Yates concurs but said that many ambassadors nevertheless spoke that day at rallies around the state, from Buffalo and Rochester to Greenwich Village. And then they dusted themselves off and began to organize. Hellman, for one, was prepared to begin to exert pressure on Albany.
“Either way, it was going to the legislature,” she said. “We’ve been to Albany three times, and each time it gets a little better.”
Windsor was similarly galvanized. “I spend something like 24 hours a day on the phone,” urging people to contact their elected officials, she said. “And the day of the [May 19 Wedding March] across the Brooklyn Bridge, I even tried to give a flier, with phone numbers to call, to [Councilwoman] Rosie Mendez!”
Windsor also contributed highlights of her and Spyer’s 42 years together to an Ambassadors “Family Album,” which gets used in presentations and has become an effective tool. “I couldn’t make it to Albany this year,” she said, “but people called me and said they were looking at the photos and crying.”
Hundreds of others did make it to ESPA’s 2007 Lobby Day on May 1, including most of the Ambassadors and many pastors from Pride in the Pulpit.
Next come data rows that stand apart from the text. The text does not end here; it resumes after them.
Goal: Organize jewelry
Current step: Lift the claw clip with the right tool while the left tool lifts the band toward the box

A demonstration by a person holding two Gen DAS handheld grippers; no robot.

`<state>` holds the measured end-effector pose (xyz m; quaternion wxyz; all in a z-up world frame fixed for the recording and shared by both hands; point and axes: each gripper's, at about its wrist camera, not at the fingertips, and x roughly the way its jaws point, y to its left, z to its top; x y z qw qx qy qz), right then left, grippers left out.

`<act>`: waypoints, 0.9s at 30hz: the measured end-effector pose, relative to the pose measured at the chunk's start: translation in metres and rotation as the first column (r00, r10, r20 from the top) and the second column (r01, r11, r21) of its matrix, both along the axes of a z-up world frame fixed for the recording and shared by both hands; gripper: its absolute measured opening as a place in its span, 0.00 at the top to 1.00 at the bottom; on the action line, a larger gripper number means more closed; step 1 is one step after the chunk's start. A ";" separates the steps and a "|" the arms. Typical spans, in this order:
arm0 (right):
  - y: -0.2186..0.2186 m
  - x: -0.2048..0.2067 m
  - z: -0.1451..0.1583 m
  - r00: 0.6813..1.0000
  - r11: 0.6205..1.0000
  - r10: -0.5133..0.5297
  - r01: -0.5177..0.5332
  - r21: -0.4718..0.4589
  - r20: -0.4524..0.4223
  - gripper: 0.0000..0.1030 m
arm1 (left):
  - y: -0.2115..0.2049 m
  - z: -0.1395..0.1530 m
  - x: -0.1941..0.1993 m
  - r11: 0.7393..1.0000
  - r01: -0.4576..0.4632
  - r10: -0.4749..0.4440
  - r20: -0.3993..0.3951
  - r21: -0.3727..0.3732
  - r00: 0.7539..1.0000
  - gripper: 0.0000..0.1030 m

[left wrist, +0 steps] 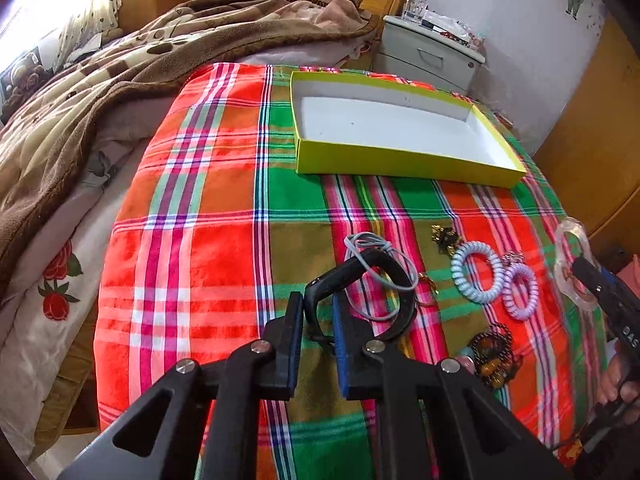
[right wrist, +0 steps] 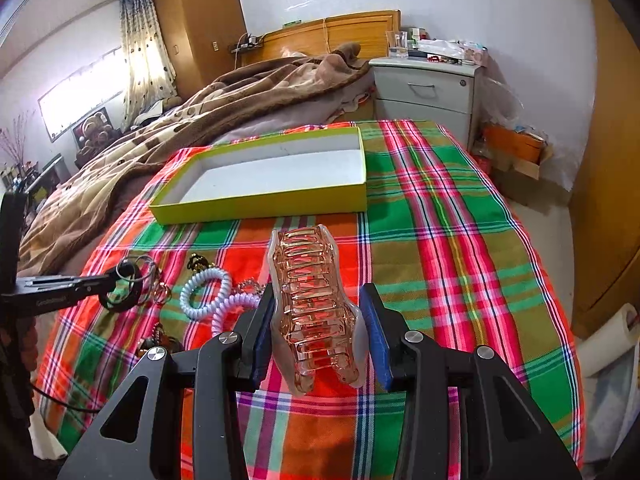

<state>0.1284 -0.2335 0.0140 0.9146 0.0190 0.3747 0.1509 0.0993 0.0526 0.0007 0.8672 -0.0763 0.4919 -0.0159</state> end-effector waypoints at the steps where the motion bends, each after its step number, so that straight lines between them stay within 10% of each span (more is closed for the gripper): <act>1: 0.000 0.000 0.001 1.000 1.000 0.002 -0.002 0.002 0.001 0.60 | 0.001 0.000 -0.002 1.000 0.010 -0.010 -0.008 -0.006 1.000 0.85; 16: 0.006 -0.003 0.010 1.000 1.000 0.006 -0.006 0.001 0.022 0.60 | 0.017 0.003 -0.031 0.999 0.036 -0.035 -0.069 0.012 0.997 0.85; 27: 0.017 0.014 0.026 0.998 1.000 0.012 -0.010 -0.028 0.060 0.60 | 0.026 0.035 -0.013 0.999 0.017 -0.015 0.049 -0.045 0.999 0.85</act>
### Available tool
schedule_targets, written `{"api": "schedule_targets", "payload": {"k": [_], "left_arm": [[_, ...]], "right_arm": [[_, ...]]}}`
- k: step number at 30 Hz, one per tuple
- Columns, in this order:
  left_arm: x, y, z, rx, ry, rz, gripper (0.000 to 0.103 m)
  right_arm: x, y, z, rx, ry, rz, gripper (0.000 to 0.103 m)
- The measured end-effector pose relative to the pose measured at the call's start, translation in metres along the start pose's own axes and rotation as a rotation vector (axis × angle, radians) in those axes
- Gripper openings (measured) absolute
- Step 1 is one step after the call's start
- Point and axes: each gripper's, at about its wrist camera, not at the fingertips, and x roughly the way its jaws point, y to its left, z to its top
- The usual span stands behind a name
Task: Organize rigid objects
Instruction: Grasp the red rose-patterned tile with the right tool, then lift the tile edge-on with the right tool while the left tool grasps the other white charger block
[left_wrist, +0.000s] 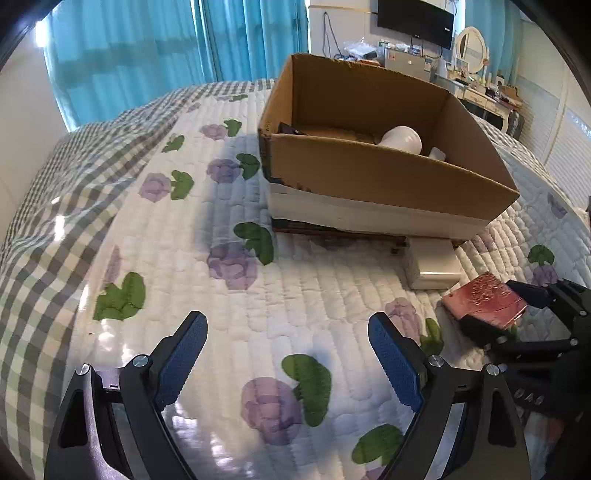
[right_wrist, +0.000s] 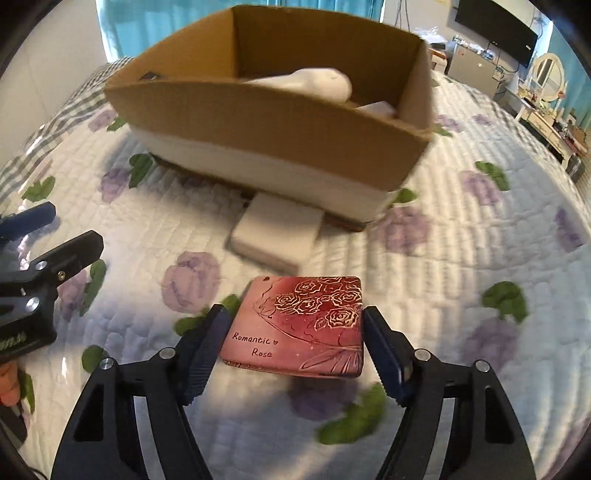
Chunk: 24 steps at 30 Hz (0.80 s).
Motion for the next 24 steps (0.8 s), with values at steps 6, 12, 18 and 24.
{"api": "schedule_targets", "payload": {"k": [6,12,18,24], "left_arm": [[0.005,-0.007,-0.001,0.009,0.028,0.001,0.091],[0.007,-0.009,-0.004,0.014,0.038,-0.001,0.091],[0.003,-0.002,-0.007,-0.024,0.03,-0.023,0.091],[0.003,-0.002,-0.007,-0.026,0.03,-0.027,0.091]], "right_arm": [[-0.012,-0.025,0.001,0.056,-0.002,0.009,0.004],[0.002,-0.024,0.0,0.07,0.073,0.075,0.006],[0.012,-0.022,-0.002,0.083,0.13,0.147,0.045],[0.038,-0.032,0.006,0.151,0.193,0.259,0.05]]}}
Linda Hellman said she spoke to legislators parent-to-parent, as did many PFLAG members who came with her.
“When we were up in Albany, I [explained] to the politicians, ‘Our kids came out, and now we gotta come out.’” Hellman said “It’s not enough [for parents] not to kick your kids out. Now we have to fight for their civil rights.”
Overall, said Yates, it is not easy to quantify the effects of her Ambassadors. But one key legislator, she said, has admitted that meeting with gay families and with Pride in the Pulpit pastors made a real difference.
Ron Canestrari, a moderate Democrat representing Albany and Saratoga, had not received ESPA’s endorsement in 2006, despite his support for many of ESPA’s initiatives, because he had said he would not advocate equal marriage rights. But “he met with some of our same-sex families, looked at our photo albums and talked to some ministers,” said Yates, “and he changed his position. He was on the Albany NPR affiliate talking about it!”
Still, with less than a week left in the state legislative session, all involved told Chelsea Now that the task before the Ambassadors was not going to be easy. Yates said that her program, which in the fall will include three new organizers co-sponsored by the New York Civil Liberties Union, has few illusions that equal marriage will be achieved this year.
“Now our Ambassadors are heading up Local Marriage Action Teams,” Yates said. “They know we have a lot of work to do.”
Meanwhile, Windsor keeps working the phones, although this spring, she and Spyer decided that they couldn’t wait any longer. With the help of three of Spyer’s homecare aides, the couple flew to Toronto on Memorial Day weekend.
The judge who married them, Windsor told the Toronto Globe and Mail, said that “we had married for all the people who died before same-sex weddings were possible.” Telling the story to Chelsea Now, Windsor’s voice was gentle as she spoke of New York’s slow path.
“When California was the first state to drop the miscegenation [laws against interracial marriages in 1947], it took 20 years until the Supreme Court did the same,” she said. “It might be the same now.”